Excerpts from a dataset:
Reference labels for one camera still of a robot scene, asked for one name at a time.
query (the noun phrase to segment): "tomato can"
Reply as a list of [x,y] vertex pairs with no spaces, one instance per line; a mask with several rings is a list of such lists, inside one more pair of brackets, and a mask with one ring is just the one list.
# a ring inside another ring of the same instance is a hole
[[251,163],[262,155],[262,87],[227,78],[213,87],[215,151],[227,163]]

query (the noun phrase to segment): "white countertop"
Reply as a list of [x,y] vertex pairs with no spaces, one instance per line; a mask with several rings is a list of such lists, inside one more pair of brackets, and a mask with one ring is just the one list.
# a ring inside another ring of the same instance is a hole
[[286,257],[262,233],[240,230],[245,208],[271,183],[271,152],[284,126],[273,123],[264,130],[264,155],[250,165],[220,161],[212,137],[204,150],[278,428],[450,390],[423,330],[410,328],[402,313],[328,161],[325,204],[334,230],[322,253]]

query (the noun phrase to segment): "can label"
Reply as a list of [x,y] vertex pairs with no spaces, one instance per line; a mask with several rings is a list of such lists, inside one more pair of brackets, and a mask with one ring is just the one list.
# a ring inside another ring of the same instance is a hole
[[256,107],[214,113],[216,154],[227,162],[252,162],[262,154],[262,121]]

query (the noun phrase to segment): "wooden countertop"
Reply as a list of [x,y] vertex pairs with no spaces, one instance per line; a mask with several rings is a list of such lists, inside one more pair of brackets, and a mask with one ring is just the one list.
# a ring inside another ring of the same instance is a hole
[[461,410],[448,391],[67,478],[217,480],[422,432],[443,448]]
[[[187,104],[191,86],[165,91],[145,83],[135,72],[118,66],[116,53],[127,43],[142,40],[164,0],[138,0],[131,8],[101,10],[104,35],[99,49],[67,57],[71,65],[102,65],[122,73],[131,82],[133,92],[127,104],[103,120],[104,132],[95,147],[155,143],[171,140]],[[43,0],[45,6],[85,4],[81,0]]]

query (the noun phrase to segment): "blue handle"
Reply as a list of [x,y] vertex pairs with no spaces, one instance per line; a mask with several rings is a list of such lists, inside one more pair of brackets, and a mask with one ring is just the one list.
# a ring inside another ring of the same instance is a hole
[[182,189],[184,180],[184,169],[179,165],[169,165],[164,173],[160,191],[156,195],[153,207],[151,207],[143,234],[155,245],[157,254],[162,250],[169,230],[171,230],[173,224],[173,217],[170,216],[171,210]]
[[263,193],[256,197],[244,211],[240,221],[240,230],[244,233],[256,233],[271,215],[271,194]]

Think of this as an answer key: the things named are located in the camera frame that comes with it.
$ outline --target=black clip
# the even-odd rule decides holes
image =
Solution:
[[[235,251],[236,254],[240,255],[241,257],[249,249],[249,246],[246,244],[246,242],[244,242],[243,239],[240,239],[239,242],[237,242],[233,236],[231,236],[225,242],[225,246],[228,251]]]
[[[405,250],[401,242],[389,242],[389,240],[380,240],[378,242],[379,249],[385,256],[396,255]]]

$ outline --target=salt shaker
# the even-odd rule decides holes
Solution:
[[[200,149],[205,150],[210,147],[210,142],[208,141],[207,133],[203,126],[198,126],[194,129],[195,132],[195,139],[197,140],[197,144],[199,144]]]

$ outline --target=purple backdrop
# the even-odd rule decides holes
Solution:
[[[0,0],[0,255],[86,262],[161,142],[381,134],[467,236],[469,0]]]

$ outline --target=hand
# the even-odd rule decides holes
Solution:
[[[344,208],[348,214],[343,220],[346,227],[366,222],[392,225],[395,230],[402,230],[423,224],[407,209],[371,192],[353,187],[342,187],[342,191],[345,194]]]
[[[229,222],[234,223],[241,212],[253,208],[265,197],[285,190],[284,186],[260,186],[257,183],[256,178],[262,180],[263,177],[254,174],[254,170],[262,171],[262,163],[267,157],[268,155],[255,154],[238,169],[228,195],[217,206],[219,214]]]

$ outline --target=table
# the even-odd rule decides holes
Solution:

▶ Instructions to follow
Please retype the data, matching it exactly.

▶ Solution
Reference labels for one camera still of a robot scene, asked for one name at a time.
query (the noun phrase to segment): "tomato can"
Reply as a list of [x,y] vertex pairs with no spaces, one instance per line; a mask with several rings is a list of such lists, inside one more pair of brackets, and a mask with one ring is just the one list.
# a ring inside another ring of the same instance is a hole
[[251,163],[262,155],[262,87],[227,78],[213,87],[215,151],[227,163]]

query (the noun phrase to segment): "white countertop"
Reply as a list of [x,y] vertex pairs with no spaces, one instance per line; a mask with several rings is a list of such lists, inside one more pair of brackets, and a mask with one ring is just the one list.
# a ring inside another ring of the same instance is a hole
[[286,257],[262,233],[240,230],[245,208],[271,183],[271,152],[284,126],[273,123],[264,130],[264,155],[250,165],[220,161],[212,137],[204,150],[278,428],[450,390],[423,330],[410,328],[402,313],[328,161],[325,204],[334,230],[322,253]]

query (the noun phrase to segment): "can label"
Reply as a list of [x,y] vertex pairs with no spaces, one instance per line; a mask with several rings is a list of such lists, inside one more pair of brackets, and a mask with one ring is just the one list.
# a ring inside another ring of the same instance is a hole
[[256,107],[214,113],[216,154],[227,162],[252,162],[262,154],[262,121]]

query (the noun phrase to segment): "wooden countertop"
Reply as a list of [x,y] vertex pairs with no spaces, one instance per line; a mask with several rings is a list of such lists, inside one more pair of brackets, and a mask with one ring is just the one list.
# a ring inside another ring of the same instance is a hole
[[461,410],[448,391],[67,478],[217,480],[422,432],[443,448]]
[[[187,104],[191,86],[165,91],[145,83],[135,72],[118,66],[116,53],[127,43],[142,40],[164,0],[138,0],[131,8],[101,10],[104,35],[99,49],[67,57],[71,65],[102,65],[122,73],[131,82],[133,92],[127,104],[103,120],[104,132],[95,147],[155,143],[171,140]],[[43,0],[45,6],[85,4],[81,0]]]

query (the noun phrase to segment): "blue handle"
Reply as a list of [x,y] vertex pairs with no spaces, one instance per line; a mask with several rings is a list of such lists, inside one more pair of brackets, and a mask with one ring is just the one list.
# a ring inside another ring of the same instance is a hole
[[182,189],[184,180],[184,169],[179,165],[169,165],[164,173],[160,191],[156,195],[153,207],[151,207],[143,234],[155,245],[157,254],[162,250],[169,230],[171,230],[173,224],[173,217],[170,216],[171,210]]
[[263,193],[256,197],[244,211],[240,221],[240,230],[244,233],[256,233],[271,215],[271,194]]

Think of this as an answer key: the things named are located in the camera frame that comes with it.
$ outline --target=black clip
# the even-odd rule decides holes
image =
Solution:
[[[235,251],[236,254],[240,255],[241,257],[249,249],[249,246],[246,244],[246,242],[244,242],[243,239],[240,239],[239,242],[237,242],[233,236],[231,236],[225,242],[225,246],[228,251]]]
[[[405,250],[401,242],[389,242],[389,240],[380,240],[378,242],[379,249],[385,256],[396,255]]]

$ outline --target=salt shaker
# the even-odd rule decides holes
Solution:
[[[200,149],[205,150],[210,147],[210,142],[208,141],[207,133],[203,126],[198,126],[194,129],[195,132],[195,139],[197,140],[197,144],[199,144]]]

$ outline --target=purple backdrop
# the even-odd rule decides holes
Solution:
[[[0,0],[0,255],[86,262],[161,142],[381,134],[467,236],[469,0]]]

$ outline --target=hand
# the even-odd rule decides holes
Solution:
[[[344,208],[348,214],[343,220],[346,227],[366,222],[392,225],[395,230],[402,230],[423,224],[407,209],[371,192],[353,187],[342,187],[342,191],[345,194]]]
[[[229,222],[234,223],[241,212],[253,208],[265,197],[285,190],[284,186],[260,186],[257,183],[256,178],[262,180],[263,177],[254,174],[254,170],[262,171],[262,163],[267,157],[268,155],[255,154],[238,169],[228,195],[217,206],[219,214]]]

$ outline --target=table
# the even-odd rule decides holes
Solution:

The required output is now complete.